The disadvantages, at least to my mind, are:

  *   Non-intuitive. Certainly I have never thought of mapping pubs this way, 
although I can see the point. I doubt that a newcomer to OSM would find this 
the straightforwardly obvious approach.
  *   Pubs are licensed premises. The premises licensed usually relate to the 
building.
  *   Where do we place tags associated with the pub premises which may apply 
also to other parts of the pub property (an obvious one would be opening_hours).
  *   Peculiar rendering. In this case a pub icon in a car park. Even if we 
fully accept "not tagging for the renderer", let's consider how we can tell 
renderers to improve icon placement. Andy suggested on IRC a label node, but 
this implies a relation: do we want to replace a simple node &/or area tag with 
a node, an area & a relation? And then ask the Carto-CSS team to deal with it? 
It seems to me that this pushes the bar too high not just for inexperienced 
mappers but also those of us who have been at it for a while. In the meantime 
the CartoCSS rendering will look rather daft in such cases.
  *   Consistency. In general pubs will get mapped initially as nodes over the 
pub building, and attributes on a node easily transfer to a building outline + 
(usually) building=pub. In particular the node & area centroid will tend to be 
very close. Thus the two different ways of mapping relate to each other in a 
clear way.

This issue of course is more general than pubs. For instance we map schools, 
colleges, universities and hospitals as areas and place all the relevant tags 
on the area. Churches & other places of worship, on the other hand, tend to 
have the amenity tag placed on the building. (This makes sense as in many cases 
it is the building which is the place of worship not the grounds). Also, I 
certainly will map a supermarket as the building rather than the whole area 
including car parks, petrol stations etc.

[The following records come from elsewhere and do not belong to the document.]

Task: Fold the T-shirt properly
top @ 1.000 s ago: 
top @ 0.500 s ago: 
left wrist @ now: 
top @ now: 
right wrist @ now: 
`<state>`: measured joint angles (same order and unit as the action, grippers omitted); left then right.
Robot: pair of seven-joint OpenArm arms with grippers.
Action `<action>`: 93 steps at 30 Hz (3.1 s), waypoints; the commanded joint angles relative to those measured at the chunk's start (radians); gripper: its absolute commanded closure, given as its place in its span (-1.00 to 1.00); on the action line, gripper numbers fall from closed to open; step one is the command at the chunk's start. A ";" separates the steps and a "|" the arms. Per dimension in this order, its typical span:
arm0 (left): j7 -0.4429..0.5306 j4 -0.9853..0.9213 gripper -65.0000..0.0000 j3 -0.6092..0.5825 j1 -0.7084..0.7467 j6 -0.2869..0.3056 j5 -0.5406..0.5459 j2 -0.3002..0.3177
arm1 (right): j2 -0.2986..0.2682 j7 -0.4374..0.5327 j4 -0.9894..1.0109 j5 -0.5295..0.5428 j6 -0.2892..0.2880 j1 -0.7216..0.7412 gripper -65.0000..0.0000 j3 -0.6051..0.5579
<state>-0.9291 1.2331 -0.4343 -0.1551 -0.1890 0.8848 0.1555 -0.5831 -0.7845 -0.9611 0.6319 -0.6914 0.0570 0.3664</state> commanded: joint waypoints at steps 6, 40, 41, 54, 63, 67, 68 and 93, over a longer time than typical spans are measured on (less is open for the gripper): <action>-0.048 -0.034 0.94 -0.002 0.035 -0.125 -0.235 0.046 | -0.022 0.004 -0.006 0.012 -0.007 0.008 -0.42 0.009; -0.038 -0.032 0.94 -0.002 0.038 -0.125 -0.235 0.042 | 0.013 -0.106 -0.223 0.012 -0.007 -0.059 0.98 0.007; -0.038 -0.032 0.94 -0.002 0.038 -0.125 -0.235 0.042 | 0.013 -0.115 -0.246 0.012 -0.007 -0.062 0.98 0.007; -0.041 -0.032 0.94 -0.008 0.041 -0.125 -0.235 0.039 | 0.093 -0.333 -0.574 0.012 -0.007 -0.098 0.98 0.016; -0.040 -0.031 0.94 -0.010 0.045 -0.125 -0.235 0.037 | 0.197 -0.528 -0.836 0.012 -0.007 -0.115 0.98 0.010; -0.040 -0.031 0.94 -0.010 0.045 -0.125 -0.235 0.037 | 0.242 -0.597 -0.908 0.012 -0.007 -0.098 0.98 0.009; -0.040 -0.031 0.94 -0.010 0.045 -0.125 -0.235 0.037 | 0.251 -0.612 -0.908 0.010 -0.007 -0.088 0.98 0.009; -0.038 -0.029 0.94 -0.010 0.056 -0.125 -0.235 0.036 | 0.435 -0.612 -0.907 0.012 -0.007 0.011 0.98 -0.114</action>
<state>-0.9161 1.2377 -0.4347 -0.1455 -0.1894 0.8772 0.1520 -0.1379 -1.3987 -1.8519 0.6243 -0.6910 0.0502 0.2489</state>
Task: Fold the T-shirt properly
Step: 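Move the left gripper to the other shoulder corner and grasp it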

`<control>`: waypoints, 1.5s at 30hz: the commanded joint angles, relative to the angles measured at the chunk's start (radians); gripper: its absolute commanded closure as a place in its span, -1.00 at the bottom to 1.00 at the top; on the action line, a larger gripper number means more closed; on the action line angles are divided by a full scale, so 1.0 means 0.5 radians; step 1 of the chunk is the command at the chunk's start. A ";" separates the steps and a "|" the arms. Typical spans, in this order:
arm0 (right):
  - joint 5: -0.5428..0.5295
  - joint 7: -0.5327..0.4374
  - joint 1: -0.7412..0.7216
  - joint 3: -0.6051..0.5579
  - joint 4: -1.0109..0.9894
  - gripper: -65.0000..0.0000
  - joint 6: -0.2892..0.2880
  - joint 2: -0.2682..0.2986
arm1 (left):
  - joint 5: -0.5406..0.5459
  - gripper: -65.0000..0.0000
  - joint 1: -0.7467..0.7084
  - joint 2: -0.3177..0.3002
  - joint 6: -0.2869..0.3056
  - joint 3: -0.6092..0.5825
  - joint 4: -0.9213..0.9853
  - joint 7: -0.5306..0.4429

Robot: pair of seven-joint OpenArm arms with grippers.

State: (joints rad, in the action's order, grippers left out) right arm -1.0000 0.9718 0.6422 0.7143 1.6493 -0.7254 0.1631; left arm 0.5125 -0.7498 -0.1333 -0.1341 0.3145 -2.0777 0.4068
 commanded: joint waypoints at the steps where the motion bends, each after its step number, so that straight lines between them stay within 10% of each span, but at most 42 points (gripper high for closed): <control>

Obviously I prefer for supermarkets, places of worship and pubs that the area 
mapped should be the building. However I can equally see that there are certain 
issues which are otherwise intractable where mapping the whole area offers some 
advantages.

One approach which would reflect my own mapping approach would be to tag the 
complete area associated with the pub as landuse=retail, with a tag such as 
retail=pub. This would require no more additional OSM elements than used at the 
moment, and would provide for the identification of associations with car parks 
etc (and would work fine with multipolygons for pubs where the car park is 
across the road or otherwise removed from the pub.

This is an example of how as more stuff gets mapped different styles evolve. 
Neither is specifically wrong or right, but it would be nice if we could find a 
consistent style which satisfies most needs.